Data section
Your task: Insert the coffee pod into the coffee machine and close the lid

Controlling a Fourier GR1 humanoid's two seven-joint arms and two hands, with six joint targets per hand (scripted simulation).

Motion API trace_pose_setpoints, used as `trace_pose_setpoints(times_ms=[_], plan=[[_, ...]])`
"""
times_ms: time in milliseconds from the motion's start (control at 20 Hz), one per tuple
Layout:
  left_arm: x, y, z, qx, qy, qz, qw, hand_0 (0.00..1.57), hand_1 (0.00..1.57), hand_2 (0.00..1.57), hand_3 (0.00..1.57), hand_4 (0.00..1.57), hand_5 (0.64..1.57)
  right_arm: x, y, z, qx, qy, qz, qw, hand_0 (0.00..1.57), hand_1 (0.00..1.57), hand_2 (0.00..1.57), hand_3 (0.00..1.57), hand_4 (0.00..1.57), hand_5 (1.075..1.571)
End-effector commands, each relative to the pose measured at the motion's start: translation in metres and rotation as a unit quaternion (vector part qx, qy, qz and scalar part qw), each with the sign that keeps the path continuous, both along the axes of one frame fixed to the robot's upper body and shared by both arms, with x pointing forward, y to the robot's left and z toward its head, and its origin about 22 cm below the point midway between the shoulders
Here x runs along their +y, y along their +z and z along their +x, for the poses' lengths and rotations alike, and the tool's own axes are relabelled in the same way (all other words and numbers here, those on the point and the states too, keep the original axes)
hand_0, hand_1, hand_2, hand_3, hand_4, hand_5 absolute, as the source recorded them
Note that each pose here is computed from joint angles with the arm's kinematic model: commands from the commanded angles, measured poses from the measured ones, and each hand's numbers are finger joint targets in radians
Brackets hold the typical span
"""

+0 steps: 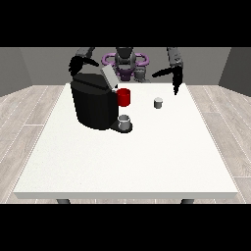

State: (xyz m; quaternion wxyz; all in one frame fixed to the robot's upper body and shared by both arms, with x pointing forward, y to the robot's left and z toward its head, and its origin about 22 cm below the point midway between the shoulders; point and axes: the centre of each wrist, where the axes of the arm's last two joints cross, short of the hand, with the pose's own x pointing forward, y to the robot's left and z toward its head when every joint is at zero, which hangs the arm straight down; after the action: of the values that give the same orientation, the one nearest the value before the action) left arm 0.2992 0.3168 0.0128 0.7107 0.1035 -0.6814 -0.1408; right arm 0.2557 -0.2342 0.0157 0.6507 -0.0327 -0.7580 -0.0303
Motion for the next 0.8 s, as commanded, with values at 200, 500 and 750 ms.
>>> trace_pose_setpoints(times_ms=[200,500,750], plan=[[-0.005,-0.021,0.02,0.036,0.003,0.041,0.999,0.0,0.0,0.0,0.0,0.0,1.571,0.017,-0.004,0.013,0.001,-0.005,-0.004,1.0,0.0,0.0,0.0,0.0,0.34,1.571],[-0.007,-0.03,0.027,0.054,-0.009,0.098,0.994,0.0,0.0,0.0,0.0,0.0,1.571,0.0,0.0,0.021,0.032,-0.005,-0.013,0.9994,0.0,0.0,0.0,0.0,0.39,1.571],[-0.019,-0.039,0.033,0.069,-0.03,0.124,0.989,0.1,0.1,0.5,0.0,0.0,1.571,0.002,-0.009,0.032,0.038,-0.027,-0.01,0.9989,0.0,0.0,0.0,0.0,0.42,1.571]])
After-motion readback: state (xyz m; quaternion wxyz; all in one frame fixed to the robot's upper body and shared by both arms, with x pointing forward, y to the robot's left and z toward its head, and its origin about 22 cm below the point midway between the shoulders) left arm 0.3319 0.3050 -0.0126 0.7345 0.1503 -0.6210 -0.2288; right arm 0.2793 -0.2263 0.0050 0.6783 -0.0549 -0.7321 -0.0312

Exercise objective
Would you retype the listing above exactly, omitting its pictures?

Response
Your task: Insert the coffee pod into the coffee machine and close the lid

Controlling a Fourier GR1 humanoid's two seven-joint arms and two hands, with six joint targets per hand (scripted simulation).

Motion API trace_pose_setpoints, used as `trace_pose_setpoints(times_ms=[_], plan=[[_, ...]])`
"""
times_ms: time in milliseconds from the motion's start (control at 20 Hz), one per tuple
Layout:
  left_arm: x, y, z, qx, qy, qz, qw, hand_0 (0.00..1.57), hand_1 (0.00..1.57), hand_2 (0.00..1.57), hand_3 (0.00..1.57), hand_4 (0.00..1.57), hand_5 (0.64..1.57)
  right_arm: x, y, z, qx, qy, qz, qw, hand_0 (0.00..1.57), hand_1 (0.00..1.57), hand_2 (0.00..1.57), hand_3 (0.00..1.57), hand_4 (0.00..1.57), hand_5 (1.075..1.571)
End-effector commands, each relative to the pose measured at the motion's start: translation in metres and rotation as a unit quaternion (vector part qx, qy, qz and scalar part qw), each with the sign that keeps the path continuous, both along the axes of one frame fixed to the robot's upper body and shared by both arms, with x pointing forward, y to the robot's left and z toward its head, and its origin about 22 cm below the point midway between the shoulders
Here x runs along their +y, y along their +z and z along their +x, for the poses' lengths and rotations alike, and the tool's own axes are relabelled in the same way (all other words and numbers here, those on the point and the states too, keep the original axes)
hand_0, hand_1, hand_2, hand_3, hand_4, hand_5 absolute, as the source recorded them
Note that each pose here is computed from joint angles with the arm's kinematic model: commands from the commanded angles, measured poses from the measured ones, and each hand's numbers are finger joint targets in radians
Brackets hold the typical span
"""

+0 steps: 

State: (xyz m; quaternion wxyz; all in one frame fixed to the robot's upper body and shared by both arms, with x pointing forward, y to the robot's left and z toward its head, and its origin about 22 cm below the point midway between the shoulders; point and axes: the centre of each wrist, where the axes of the arm's last two joints cross, short of the hand, with the pose's own x pointing forward, y to the robot's left and z toward its head when every joint is at zero, which hangs the arm straight down; after the action: of the values that give the same orientation, the one nearest the value before the action) left arm 0.2992 0.3168 0.0128 0.7107 0.1035 -0.6814 -0.1408; right arm 0.2557 -0.2342 0.0157 0.6507 -0.0327 -0.7580 -0.0303
Motion for the next 0.8 s, as commanded, with values at 200, 500 and 750 ms.
>>> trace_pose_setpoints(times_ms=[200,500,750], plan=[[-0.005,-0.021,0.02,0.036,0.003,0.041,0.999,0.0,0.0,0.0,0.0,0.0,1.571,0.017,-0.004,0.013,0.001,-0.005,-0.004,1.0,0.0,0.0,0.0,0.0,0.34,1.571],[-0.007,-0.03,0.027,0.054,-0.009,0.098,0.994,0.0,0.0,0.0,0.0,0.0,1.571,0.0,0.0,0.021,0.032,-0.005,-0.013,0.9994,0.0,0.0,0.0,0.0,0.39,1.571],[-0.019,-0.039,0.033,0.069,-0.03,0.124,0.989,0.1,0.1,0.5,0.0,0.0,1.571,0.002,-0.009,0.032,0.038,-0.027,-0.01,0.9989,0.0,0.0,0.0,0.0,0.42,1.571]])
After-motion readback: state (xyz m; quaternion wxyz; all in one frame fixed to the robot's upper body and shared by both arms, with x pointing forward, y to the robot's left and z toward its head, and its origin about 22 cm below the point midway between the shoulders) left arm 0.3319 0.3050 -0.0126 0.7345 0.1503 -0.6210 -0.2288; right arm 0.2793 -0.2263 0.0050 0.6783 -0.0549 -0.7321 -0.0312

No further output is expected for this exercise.